_Exercise objective_.
In the records below, find the line containing "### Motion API" and the line containing "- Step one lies"; please repeat exactly the lines from one to the other, both included, and nothing more.

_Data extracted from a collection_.
▬▬▬▬▬▬
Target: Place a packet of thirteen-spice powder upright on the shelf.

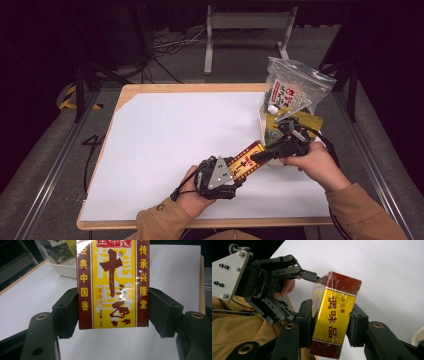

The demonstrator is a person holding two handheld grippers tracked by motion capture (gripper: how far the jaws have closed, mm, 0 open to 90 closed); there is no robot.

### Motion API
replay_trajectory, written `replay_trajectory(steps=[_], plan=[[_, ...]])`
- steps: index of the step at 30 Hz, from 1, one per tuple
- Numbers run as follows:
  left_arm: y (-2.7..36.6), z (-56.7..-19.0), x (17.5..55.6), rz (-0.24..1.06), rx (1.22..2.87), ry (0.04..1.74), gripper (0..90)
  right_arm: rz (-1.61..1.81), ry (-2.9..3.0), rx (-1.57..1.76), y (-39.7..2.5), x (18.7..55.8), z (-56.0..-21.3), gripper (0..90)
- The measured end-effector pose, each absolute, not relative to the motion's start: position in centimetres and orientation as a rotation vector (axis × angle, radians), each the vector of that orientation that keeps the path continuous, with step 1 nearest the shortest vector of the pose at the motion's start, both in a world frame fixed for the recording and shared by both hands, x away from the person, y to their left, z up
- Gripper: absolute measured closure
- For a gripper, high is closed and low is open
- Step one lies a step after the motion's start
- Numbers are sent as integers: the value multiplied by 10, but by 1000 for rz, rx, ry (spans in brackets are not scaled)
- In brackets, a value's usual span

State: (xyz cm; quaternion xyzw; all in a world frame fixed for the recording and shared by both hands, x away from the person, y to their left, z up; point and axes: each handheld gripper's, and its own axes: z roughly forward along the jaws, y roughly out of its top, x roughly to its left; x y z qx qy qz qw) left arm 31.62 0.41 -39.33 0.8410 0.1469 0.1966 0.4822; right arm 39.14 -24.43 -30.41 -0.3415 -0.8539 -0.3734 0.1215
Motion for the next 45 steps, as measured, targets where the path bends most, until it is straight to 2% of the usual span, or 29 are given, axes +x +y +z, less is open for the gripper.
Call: replay_trajectory(steps=[8,16,23,34,45], plan=[[6,-393,318,467,2046,371,309,-1100,-2469,-1014,-242,393,-302,642],[9,-391,321,389,2007,365,277,-1138,-2452,-971,-240,390,-295,670],[10,-391,323,353,2010,355,184,-1153,-2557,-908,-241,384,-279,682],[20,-391,331,297,2002,386,188,-1124,-2767,-866,-249,376,-251,683],[44,-387,338,324,1984,454,211,-1040,-2954,-729,-258,377,-237,683]])
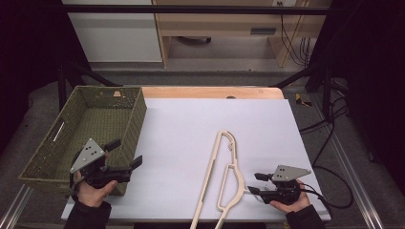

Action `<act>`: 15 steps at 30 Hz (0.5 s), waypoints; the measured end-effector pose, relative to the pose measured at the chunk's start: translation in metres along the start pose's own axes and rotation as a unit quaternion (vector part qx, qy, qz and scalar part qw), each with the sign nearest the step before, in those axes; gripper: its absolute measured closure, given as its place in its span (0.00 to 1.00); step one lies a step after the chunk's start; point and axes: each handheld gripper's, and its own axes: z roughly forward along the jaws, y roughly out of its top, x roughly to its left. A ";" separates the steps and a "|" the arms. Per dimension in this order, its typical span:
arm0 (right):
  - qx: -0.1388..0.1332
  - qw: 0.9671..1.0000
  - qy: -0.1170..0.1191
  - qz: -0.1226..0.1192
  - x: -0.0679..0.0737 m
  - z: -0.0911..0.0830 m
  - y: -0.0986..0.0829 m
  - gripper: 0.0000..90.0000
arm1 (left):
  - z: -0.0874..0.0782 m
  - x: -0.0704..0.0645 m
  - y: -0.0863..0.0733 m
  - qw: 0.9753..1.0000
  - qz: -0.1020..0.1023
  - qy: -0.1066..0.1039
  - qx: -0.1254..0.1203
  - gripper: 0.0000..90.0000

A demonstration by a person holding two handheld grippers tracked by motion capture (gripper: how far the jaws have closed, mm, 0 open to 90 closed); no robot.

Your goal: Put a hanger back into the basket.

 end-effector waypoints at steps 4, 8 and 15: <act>0.019 1.000 0.010 -0.007 0.001 0.005 -0.005 0.61 | 0.001 -0.001 0.000 1.000 0.000 -0.002 0.001 0.06; 0.040 0.999 0.024 -0.023 0.003 0.013 -0.008 0.71 | 0.003 -0.003 -0.001 1.000 0.002 -0.004 0.003 0.06; 0.038 0.998 0.041 -0.025 -0.002 0.016 -0.014 0.85 | 0.008 -0.007 -0.003 1.000 0.007 -0.009 0.011 0.06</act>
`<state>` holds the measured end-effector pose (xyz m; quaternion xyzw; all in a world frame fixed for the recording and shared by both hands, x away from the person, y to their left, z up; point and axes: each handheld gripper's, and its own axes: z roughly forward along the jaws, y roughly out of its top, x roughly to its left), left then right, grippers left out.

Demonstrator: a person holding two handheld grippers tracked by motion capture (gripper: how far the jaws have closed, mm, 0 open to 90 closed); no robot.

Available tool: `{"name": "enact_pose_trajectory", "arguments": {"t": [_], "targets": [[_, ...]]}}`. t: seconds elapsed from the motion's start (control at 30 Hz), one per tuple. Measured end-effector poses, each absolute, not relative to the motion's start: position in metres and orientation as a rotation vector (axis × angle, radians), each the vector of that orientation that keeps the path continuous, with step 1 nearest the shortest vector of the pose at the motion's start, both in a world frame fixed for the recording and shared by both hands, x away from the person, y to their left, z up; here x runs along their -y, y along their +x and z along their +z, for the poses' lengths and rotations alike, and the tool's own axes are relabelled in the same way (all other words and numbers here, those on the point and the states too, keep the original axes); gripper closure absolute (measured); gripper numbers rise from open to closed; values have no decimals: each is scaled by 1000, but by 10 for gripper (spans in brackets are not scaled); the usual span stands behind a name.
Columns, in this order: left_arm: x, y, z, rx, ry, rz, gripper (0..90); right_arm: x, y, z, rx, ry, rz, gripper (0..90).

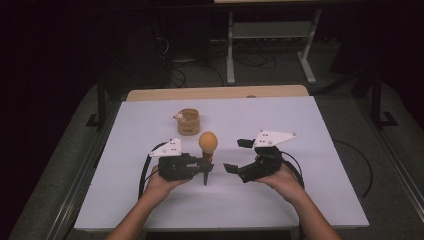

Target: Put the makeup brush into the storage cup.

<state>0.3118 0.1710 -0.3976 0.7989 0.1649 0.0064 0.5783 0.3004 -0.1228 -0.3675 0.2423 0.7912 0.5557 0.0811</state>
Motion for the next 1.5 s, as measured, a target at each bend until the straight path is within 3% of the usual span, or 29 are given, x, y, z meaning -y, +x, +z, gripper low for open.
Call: {"name": "enact_pose_trajectory", "arguments": {"t": [1.5], "targets": [[-193,340,-380,-478,1853,119,741,218,264,-405,-2168,1030,1486,24]]}}
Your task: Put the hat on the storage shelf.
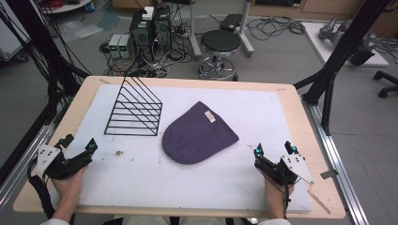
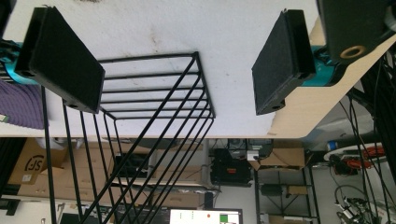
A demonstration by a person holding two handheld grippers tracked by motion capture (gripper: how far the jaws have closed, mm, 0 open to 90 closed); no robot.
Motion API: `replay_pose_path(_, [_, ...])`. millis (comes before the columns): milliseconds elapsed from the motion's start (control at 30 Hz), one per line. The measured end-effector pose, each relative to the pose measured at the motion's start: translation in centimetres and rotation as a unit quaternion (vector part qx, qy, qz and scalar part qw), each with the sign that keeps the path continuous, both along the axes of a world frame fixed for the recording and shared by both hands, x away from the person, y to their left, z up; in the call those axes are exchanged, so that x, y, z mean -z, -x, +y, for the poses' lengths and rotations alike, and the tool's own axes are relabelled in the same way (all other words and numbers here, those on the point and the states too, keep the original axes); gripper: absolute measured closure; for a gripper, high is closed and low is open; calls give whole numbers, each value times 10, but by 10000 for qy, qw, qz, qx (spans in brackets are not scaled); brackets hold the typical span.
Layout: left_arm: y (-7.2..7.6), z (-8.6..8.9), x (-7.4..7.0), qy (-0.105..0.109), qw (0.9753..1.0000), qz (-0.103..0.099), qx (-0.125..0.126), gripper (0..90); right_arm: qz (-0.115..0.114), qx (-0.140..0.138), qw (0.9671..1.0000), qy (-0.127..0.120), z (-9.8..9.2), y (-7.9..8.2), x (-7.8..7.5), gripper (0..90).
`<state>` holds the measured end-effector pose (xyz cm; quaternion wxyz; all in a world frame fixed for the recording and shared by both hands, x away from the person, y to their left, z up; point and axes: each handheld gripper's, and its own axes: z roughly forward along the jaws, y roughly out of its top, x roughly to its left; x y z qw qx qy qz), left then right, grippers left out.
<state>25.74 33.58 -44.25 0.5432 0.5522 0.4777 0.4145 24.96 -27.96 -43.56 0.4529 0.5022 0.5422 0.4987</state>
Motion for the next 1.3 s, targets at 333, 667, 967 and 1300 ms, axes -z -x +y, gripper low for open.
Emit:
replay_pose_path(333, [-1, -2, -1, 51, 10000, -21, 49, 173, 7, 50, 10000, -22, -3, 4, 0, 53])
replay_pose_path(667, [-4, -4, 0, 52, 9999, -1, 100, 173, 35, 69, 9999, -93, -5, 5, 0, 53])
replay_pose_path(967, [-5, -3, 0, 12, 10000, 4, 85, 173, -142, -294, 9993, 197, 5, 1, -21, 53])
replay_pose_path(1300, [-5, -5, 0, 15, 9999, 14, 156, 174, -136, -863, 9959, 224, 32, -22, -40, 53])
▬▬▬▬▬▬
_Answer section_.
### Motion API
replay_trajectory, written `replay_trajectory(steps=[_], plan=[[_, ...]])`
- steps: index of the step at 30 Hz, from 1, one per tuple
- Numbers run as follows:
  left_arm: y (-2.7..36.6), z (-56.7..-19.0), x (17.5..55.6), rz (-0.24..1.06), rx (1.22..2.87), ry (0.04..1.74), gripper (0..90)
  right_arm: rz (-1.61..1.81), ry (-2.9..3.0), rx (-1.57..1.76), y (-39.7..2.5), x (18.7..55.8), z (-56.0..-21.3), gripper (0..90)
- The measured end-effector pose, each absolute, not relative to the motion's start: position in centimetres and orientation as a rotation vector (axis × angle, radians), each the vector of that orientation that keeps the path continuous, with step 1 nearest the shortest vector of the pose at the motion's start, both in a world frame fixed for the recording and shared by both hands, x away from the person, y to their left, z up
- Gripper: absolute measured closure
- For a gripper, high is closed and low is open
- Step one lies a step after the motion's start

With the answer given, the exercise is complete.